(Assignment): Retype exactly what appears below from the line containing "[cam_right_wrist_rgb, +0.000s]" down to the line containing "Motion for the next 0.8", keeping both end lines. Do not include pictures.

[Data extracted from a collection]
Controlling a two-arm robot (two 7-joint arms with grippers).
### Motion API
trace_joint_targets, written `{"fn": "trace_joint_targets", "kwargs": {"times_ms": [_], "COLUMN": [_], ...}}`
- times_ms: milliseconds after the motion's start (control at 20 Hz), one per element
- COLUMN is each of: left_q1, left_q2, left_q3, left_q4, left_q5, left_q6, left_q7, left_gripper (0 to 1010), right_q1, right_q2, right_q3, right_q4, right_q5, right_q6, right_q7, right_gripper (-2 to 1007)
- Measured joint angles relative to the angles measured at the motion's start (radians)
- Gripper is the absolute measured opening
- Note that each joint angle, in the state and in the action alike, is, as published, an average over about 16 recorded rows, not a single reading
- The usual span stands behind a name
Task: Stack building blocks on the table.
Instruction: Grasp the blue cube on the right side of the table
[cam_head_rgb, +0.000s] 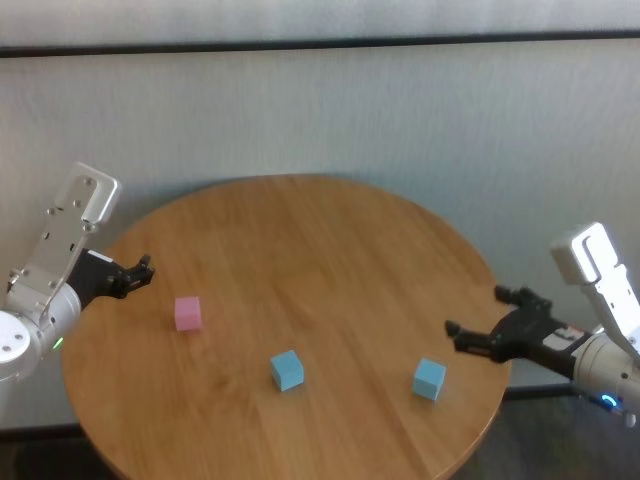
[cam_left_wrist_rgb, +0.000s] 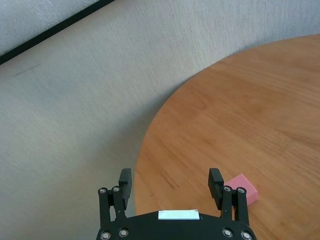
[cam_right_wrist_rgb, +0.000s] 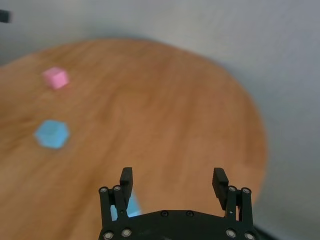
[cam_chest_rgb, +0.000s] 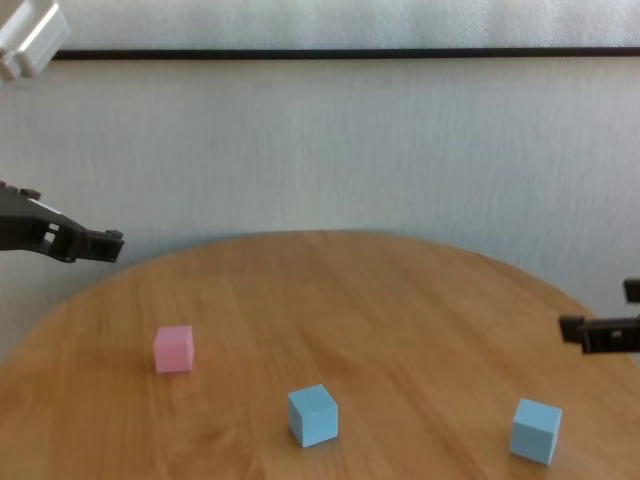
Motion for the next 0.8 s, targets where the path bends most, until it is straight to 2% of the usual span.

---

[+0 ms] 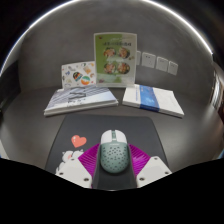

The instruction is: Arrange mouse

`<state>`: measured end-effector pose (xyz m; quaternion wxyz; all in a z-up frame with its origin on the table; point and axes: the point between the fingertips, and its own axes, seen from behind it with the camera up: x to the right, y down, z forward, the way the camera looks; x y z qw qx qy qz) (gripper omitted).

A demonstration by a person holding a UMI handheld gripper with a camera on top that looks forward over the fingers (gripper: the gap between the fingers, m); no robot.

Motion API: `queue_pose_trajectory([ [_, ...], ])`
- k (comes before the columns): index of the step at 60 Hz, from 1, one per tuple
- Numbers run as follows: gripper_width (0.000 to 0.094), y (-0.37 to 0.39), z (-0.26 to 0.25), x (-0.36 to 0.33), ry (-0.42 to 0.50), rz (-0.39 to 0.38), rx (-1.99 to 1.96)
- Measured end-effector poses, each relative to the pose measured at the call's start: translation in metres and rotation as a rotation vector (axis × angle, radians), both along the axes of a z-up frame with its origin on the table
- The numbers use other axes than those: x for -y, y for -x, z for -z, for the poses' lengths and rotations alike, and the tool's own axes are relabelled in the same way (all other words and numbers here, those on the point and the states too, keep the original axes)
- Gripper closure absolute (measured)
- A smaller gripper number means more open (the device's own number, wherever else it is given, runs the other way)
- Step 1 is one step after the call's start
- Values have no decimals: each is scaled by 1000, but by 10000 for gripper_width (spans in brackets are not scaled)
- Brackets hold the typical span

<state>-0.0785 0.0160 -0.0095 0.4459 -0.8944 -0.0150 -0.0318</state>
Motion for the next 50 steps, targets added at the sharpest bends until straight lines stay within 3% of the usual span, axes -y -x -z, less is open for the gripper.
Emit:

(Solution to the exercise):
[cam_right_wrist_rgb, +0.000s] 
[cam_chest_rgb, +0.000s] 
Motion for the next 0.8 s, targets where the path bends most, until it is straight to 2% of the usual span.

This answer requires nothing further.